Reference Genome Preparation - iffatAGheyas/bioinformatics-tutorial-wiki GitHub Wiki

Reference Genome Preparation
Before you can map reads, you need a FASTA file of your reference genome and an index for your chosen aligner.
1. Obtain or build a FASTA reference
Download a published genome (e.g.
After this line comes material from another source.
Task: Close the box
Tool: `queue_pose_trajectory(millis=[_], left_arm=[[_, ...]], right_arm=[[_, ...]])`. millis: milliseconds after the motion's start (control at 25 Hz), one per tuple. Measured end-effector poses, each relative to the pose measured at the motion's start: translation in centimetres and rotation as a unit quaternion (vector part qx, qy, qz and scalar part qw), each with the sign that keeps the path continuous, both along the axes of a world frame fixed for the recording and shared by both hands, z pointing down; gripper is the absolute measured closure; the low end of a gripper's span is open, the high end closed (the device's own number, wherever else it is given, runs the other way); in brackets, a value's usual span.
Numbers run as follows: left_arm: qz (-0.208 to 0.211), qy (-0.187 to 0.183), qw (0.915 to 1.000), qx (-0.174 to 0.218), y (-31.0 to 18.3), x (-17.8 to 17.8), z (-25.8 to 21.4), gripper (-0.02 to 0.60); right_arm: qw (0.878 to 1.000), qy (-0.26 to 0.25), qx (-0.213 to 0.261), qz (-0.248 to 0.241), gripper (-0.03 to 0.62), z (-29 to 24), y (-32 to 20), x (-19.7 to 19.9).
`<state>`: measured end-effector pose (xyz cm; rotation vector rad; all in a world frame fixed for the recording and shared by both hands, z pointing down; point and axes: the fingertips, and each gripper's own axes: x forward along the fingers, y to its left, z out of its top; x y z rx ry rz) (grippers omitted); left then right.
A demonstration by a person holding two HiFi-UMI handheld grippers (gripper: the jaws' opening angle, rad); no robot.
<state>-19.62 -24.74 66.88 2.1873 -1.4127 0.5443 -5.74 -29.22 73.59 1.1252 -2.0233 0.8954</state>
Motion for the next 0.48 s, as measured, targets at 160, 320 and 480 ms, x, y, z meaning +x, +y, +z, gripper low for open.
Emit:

E. coli K-12 MG1655 RefSeq):

wget -O ref_genome.fa.gz \
  ftp://ftp.ncbi.nlm.nih.gov/genomes/all/GCF/000/005/845/GCF_000005845.2_ASM584v2/GCF_000005845.2_ASM584v2_genomic.fna.gz
gunzip ref_genome.fa.gz

(Optional) Build your own reference by concatenating contigs:

cat contig1.fa contig2.fa … > ref_genome.fa

Verify the FASTA header & sequence:

head -n5 ref_genome.fa
       # >NC_000913.3 Escherichia coli K-12 MG1655, complete genome

Index the reference for fast mapping
Each aligner needs its own index format:
- BWA‐MEM
```
bwa index ref_genome.fa
```
  Creates .amb, .ann, .bwt, .pac, .sa files.
- Bowtie2
```
bowtie2-build ref_genome.fa ref_bt2_index
```
  Produces ref_bt2_index.* index files.
- Minimap2 (for long reads)
```
minimap2 -d ref_minimap2.mmi ref_genome.fa
```
  Generates a single ref_minimap2.mmi index.

With the FASTA and its index in place, you’re ready to align your reads efficiently in the next step.